In the initial response to Moses’ radical proposal, OMAR MCDOOM (London) first acknowledged the benefits of replacing “genocide” with a catch-all term such as “permanent security”, capable of subsuming all types of extreme violence against civilians. Firstly, the concept of permanent security would sidestep the conceptually complex issue of intent that has bedevilled the field of genocide studies since its creation. Secondly, the proposed concept overcomes bias towards certain groups, a positive, as it should not matter if someone is targeted because he or she is Jewish or a communist. McDoom however voiced to risks of replacing “genocide” with such a term. Firstly, the risk of false moral equivalences – that is to say, is the US drone operator who kills IS combatants but also foreseeably kills civilians, as morally reprehensible as the Nazi soldier that deliberately and cruelly tortured and humiliated his victims before dispatching them? McDoom argued that these are not crimes of moral equivalence. Secondly, he argued that getting rid of the term “genocide” in its entirety would change the field (Genocide and Holocaust Studies) beyond recognition, perhaps leading it blend back into the fields from which it emerged, Peace Studies, War Studies and Security. McDoom concluded by arguing that Genocide Studies should keep its lexiconic infrastructure, but that – for new types of atrocity that don’t intuitively fall into existing categories – scholars should endeavour to describe new terms and recognise conceptual distinctiveness.
In a final brief response to this session, UĞUR ÜMIT UNGOR (Amsterdam) outlined three areas which, in his eyes, constitute potentially rich and valuable areas of study for future scholars of genocide studies: geographic variety (i.e. why do genocides vary in their outcomes locally?), oral history (i.e. integrating survivor and perpetrator testimonies into our conceptualisations) and digital research (i.e. engaging rigorously and systematically with the wealth of digital open-source materials relating to conflict and mass-violence that now exists online).
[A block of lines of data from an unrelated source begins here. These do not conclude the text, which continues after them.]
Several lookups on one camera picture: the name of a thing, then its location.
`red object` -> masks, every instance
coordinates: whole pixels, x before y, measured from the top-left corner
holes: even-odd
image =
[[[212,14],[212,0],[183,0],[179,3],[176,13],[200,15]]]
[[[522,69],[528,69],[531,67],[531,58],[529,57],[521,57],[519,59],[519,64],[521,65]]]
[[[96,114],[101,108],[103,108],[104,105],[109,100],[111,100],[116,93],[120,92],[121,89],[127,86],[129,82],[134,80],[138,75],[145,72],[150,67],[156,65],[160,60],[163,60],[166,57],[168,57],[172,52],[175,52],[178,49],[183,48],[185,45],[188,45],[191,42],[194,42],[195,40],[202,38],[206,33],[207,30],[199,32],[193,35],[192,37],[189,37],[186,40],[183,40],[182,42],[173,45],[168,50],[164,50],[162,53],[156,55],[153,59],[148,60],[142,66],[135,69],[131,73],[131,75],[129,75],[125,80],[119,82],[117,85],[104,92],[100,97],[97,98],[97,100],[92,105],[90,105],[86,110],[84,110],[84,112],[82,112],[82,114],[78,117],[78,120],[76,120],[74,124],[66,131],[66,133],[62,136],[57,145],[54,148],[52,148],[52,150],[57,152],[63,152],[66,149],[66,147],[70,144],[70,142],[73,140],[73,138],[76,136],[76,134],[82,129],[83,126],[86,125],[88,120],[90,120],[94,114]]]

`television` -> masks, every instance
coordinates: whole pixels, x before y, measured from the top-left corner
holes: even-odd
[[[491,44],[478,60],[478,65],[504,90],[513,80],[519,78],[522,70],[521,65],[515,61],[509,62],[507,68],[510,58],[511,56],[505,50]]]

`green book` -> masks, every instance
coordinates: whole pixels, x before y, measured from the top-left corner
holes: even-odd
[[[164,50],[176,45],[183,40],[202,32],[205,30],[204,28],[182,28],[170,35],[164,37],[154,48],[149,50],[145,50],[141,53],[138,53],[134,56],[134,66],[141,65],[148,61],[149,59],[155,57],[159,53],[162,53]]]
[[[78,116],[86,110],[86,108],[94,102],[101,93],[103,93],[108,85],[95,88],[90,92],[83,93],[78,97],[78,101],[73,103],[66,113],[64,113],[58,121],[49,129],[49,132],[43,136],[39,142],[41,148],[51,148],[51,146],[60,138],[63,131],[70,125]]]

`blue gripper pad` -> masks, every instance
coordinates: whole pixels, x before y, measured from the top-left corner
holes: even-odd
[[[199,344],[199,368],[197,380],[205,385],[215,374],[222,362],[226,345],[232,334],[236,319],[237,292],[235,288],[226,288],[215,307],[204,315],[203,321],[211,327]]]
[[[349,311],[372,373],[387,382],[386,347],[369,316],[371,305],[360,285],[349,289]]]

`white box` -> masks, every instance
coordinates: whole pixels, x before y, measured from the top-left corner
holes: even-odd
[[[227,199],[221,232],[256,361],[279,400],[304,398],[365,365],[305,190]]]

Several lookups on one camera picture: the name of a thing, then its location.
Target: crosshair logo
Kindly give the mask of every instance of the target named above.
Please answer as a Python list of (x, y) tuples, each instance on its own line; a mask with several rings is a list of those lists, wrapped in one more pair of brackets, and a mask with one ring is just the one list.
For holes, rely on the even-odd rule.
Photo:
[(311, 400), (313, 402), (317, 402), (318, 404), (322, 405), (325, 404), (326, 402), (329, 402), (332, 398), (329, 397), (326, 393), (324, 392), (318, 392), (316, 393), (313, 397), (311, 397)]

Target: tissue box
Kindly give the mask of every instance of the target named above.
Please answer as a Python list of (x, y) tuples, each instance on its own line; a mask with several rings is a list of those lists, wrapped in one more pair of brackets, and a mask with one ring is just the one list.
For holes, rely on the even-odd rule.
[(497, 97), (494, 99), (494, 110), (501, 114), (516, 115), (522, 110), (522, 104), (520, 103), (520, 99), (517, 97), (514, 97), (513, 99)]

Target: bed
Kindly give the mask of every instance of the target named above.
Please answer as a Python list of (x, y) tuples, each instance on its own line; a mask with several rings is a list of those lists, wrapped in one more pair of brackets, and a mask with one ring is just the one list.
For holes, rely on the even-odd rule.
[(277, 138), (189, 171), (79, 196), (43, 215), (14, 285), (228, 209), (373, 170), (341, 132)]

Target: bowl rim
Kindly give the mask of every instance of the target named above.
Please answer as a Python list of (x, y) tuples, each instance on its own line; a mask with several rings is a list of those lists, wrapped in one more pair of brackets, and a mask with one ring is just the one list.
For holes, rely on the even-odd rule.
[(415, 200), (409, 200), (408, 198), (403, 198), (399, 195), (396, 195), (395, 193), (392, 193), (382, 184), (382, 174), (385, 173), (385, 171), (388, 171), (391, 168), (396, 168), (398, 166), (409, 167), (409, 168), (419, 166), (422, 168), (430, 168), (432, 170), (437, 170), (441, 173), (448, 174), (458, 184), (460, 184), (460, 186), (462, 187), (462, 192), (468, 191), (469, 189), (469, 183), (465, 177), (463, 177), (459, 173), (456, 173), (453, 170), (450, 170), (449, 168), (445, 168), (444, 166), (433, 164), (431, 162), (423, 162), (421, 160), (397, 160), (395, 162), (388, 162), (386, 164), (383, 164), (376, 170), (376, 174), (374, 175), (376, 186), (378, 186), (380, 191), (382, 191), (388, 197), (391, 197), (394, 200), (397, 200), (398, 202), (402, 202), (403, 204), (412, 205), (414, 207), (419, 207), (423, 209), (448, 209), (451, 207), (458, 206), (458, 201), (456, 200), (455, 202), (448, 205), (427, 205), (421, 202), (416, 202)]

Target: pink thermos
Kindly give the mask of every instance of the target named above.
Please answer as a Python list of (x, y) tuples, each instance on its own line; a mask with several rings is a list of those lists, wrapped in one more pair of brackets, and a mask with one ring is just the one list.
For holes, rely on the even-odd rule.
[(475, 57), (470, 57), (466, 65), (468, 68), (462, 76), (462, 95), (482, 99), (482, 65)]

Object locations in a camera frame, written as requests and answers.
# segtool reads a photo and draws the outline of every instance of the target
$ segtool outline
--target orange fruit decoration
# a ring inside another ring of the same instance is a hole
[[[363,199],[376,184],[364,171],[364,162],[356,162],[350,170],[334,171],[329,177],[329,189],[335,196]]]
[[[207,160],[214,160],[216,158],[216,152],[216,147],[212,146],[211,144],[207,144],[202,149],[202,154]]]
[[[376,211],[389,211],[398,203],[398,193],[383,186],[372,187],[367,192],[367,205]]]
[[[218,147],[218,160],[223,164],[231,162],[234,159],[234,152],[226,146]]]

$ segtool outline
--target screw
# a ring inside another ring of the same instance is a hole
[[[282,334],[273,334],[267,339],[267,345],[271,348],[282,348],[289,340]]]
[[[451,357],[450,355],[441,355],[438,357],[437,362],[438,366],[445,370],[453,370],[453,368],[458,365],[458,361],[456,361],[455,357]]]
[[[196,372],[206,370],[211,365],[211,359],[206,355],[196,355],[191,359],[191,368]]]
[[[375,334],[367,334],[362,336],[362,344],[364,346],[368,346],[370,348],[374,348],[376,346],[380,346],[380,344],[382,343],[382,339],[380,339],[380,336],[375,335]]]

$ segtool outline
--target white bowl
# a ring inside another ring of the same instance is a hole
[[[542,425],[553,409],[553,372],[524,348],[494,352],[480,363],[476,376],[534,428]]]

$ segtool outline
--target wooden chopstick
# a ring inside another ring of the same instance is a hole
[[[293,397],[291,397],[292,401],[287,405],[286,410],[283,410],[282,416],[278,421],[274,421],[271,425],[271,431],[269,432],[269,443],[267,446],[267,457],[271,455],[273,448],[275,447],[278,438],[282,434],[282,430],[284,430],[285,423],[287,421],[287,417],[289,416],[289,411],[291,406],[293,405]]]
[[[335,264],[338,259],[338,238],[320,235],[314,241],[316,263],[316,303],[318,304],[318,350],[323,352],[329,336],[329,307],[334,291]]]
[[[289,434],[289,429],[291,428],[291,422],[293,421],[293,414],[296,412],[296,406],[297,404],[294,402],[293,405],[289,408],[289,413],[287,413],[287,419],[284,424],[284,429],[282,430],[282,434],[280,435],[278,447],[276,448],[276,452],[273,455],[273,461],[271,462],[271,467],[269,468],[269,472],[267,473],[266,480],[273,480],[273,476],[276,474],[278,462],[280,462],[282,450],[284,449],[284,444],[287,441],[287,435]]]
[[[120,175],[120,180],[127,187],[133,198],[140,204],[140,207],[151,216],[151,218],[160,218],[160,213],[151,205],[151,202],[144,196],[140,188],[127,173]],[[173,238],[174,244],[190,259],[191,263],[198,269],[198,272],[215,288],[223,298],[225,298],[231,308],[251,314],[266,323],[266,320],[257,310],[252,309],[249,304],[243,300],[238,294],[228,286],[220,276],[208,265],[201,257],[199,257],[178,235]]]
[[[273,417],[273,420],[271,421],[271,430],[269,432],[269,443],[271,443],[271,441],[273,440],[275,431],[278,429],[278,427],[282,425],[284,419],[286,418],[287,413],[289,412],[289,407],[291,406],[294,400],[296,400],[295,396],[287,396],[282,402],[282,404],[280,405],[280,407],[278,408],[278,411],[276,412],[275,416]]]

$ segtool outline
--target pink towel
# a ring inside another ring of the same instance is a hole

CAROL GLUCK (New York) opened the final session, ‘Reflections’, by stating her belief that we are living in a transitional – or bridging – period. The 20th century, she outlined, is behind us, politics is playing differently and we are living through the end of living memory of the Holocaust. Against this backdrop, Gluck outlined what she views as the 20th century legacies of the field of Genocide and Holocaust Studies. Firstly, the goal of justice, which was first pursued through trials but grew into a “justice cascade”, linked to movements for restitution and redress for the victims of genocide and human rights atrocities, changing concepts of responsibility and, in particular, calling governments to account. She identified a second cluster of legacies, relating to the goal of peace, the movement from war to peace, from authoritarianism to democracy – what Gluck termed the realm of transitional justice, of reconciliation, truth and the ensuring that society would not always be divided into victim and perpetrator. Finally, Gluck highlighted cautions that have come about throughout the 20th century. She noted that, though ideas are global, they are not universal, arguing that she would absolutely not use this term to refer to the Holocaust or any other memory trope. Secondly, pointing to differences in national processes of transitional justice, we have learned that local context is important. Thirdly, scholars have learned to be humble about the limits of concepts and practices, of truth telling, reconciliation and of collective memory as a means to bring people together. Finally, in terms of 20th century lessons, scholars must accept that we have overlooked much, namely colonial genocides, and that our concepts and categories would be different today if we had started with the crimes of empire rather than those much closer to home. Gluck concluded by arguing that, in the 21th century, a crucial challenge will be to enlarge the compass of our studies, working empirically on the ground and engaging with new forms of violence.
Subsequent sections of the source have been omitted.